Desde que en 1972 la Conferencia de Estocolmo instaló en la agenda multilateral el problema ambiental, la preocupación colectiva por procurar soluciones a este asunto global se ha incrementado notablemente.
Así, luego de que, el concepto de desarrollo sostenible reemplazara parcialmente a la fracasada aproximación colectiva al desarrollo de los años 70 y de que la Cumbre de la Tierra de 1992 (Río) facilitara la Convención Marco sobre Cambio Climático, la conciencia comunitaria sobre los “global commons” avanzó en busca de resultados.
Uno de ellos fue el acuerdo de Kyoto de 1997 (de vigencia posterior) que pretendió compromisos de reducción 5% hacia el 2008-2012 (con base en 1990) de emisiones productoras del efecto invernadero por los principales generadores.
Ad portas del vencimiento de ese acuerdo, y de que el Panel Intergubernamental de la ONU sobre Cambio Climático concluyera en la necesidad de contener el calentamiento global en 2º C para que el 2050 no sobrepase el umbral del desastre, la reciente Cumbre de Copenhague (COP 15) debía comprometer a los principales emisores (desarrollados y en desarrollo) a precisas reducciones adicionales, a pactar colectivamente una agenda de mitigación y adaptación para los demás y a una gestión adecuada de los fondos necesarios para estos fines.
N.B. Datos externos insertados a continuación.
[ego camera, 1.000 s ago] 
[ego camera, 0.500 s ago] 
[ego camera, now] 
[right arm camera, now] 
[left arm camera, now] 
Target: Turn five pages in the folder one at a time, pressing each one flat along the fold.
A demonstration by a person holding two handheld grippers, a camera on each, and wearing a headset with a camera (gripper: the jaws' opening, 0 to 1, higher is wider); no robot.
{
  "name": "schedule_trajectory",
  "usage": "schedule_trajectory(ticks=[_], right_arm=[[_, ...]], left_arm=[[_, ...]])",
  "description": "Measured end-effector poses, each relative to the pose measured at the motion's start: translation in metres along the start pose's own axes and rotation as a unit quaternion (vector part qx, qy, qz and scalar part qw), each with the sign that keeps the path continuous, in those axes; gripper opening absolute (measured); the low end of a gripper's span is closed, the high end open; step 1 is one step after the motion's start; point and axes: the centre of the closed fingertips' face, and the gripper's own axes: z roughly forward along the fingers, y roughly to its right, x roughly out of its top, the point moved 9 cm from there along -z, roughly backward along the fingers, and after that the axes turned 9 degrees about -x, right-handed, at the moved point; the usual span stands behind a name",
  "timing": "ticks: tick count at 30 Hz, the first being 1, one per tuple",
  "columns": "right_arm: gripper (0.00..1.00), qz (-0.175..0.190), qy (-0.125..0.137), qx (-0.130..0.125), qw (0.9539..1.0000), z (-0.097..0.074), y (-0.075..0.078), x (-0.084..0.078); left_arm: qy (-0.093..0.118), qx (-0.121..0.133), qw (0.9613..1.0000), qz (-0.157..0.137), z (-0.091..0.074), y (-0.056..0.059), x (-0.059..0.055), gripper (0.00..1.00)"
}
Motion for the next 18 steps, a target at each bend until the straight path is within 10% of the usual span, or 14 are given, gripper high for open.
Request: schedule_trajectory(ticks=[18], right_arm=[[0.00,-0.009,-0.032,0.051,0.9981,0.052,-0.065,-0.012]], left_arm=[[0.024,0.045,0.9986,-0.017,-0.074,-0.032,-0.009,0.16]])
Esos compromisos no se han concretado en los niveles que la ONU consideraba elementales para que la comunidad internacional tuviera éxito en Copenhague. Aunque aún no se ha publicado el documento final de la conferencia, lo que existe es una vaga ratificación general del compromiso por evitar un calentamiento superior a 2º C, la disposición no cuantificada de las economías mayores a reducir sus emisiones, la oferta de US$ 30 mil millones para atender problemas de adecuación de corto plazo y la consideración de US$ 100 mil millones para mitigación y adecuación en el largo plazo (The Economist).
Este resultado, que deberá revisarse en el 2010 en México, es considerado como un “fiasco” por los países en desarrollo (así lo expresó el Ministro del Ambiente del Perú) y como un avance mínimo que permitirá progresar en el futuro por otros. Más allá de los calificativos, el hecho es que si los objetivos de las autoridades de la ONU no se han logrado, la COP 15 ha sido, efectivamente, un fracaso de carácter multidimensional.
Y lo es porque si el problema del calentamiento global constituye una amenaza a la seguridad común, la falta de consenso concreto en la materia incrementa considerablemente los niveles del riesgo correspondiente. Por lo demás, si el trato colectivo de ese problema es uno de los define el status de la diplomacia multilateral, se puede concluir que ésta ha desmejorado agudizando los problemas que presentan sus otros ejes dinamizadores (la Ronda Doha que sigue estancada y la redefinición del régimen financiero global que, luego de una auspiciosa coordinación económica correctiva, ha perdido impulso regulador). Finalmente, el fracaso de Copenhague confirma que la utopía trasnacional de la gobernabilidad global es incapaz de superar la realidad de los obstáculos interestatales.
Si ello agrega complejidad a la amenaza del calentamiento global, los riesgos para la comunidad internacional serán aún mayores si en México la agenda de la COP-15 no logra concretarse. En efecto, si los intereses comunes sobre los que hay consenso no son satisfechos por el compromiso real de los Estados corresponsables, la posibilidad de que un nuevo enfrentamiento sistémico del tipo Norte -Sur (pero incluyendo esta vez a segmentos del Sur en el Norte en un escenario mucha más yuxtapuesto) e impulsada por la radicalización de la ideología ambiental podría estar tocando la puerta.
Si estos desafíos van a ser prevenidos, los contaminadores principales deben comprometer las ofertas esbozadas evitando el alto grado de condicionalidad recíproca (Estados Unidos estaría dispuesto a reducir más 14% o 17% si China se compromete a un esfuerzo efectivo para materializar un retórico 40% mientras que la Unión Europea se situaría en los alrededores del 30% si los demás ceden y así, sucesivamente) y los años base deben clarificarse (algunos asumen 1990 como punto de partida y otros el 2005) por lo menos.
Si a estas alturas el riesgo ambiental es real (a pesar del debate generado por los “negacionistas”), no afrontarlo no sólo afectará a la comunidad internacional, sino que agudizará el conflicto en el sistema internacional.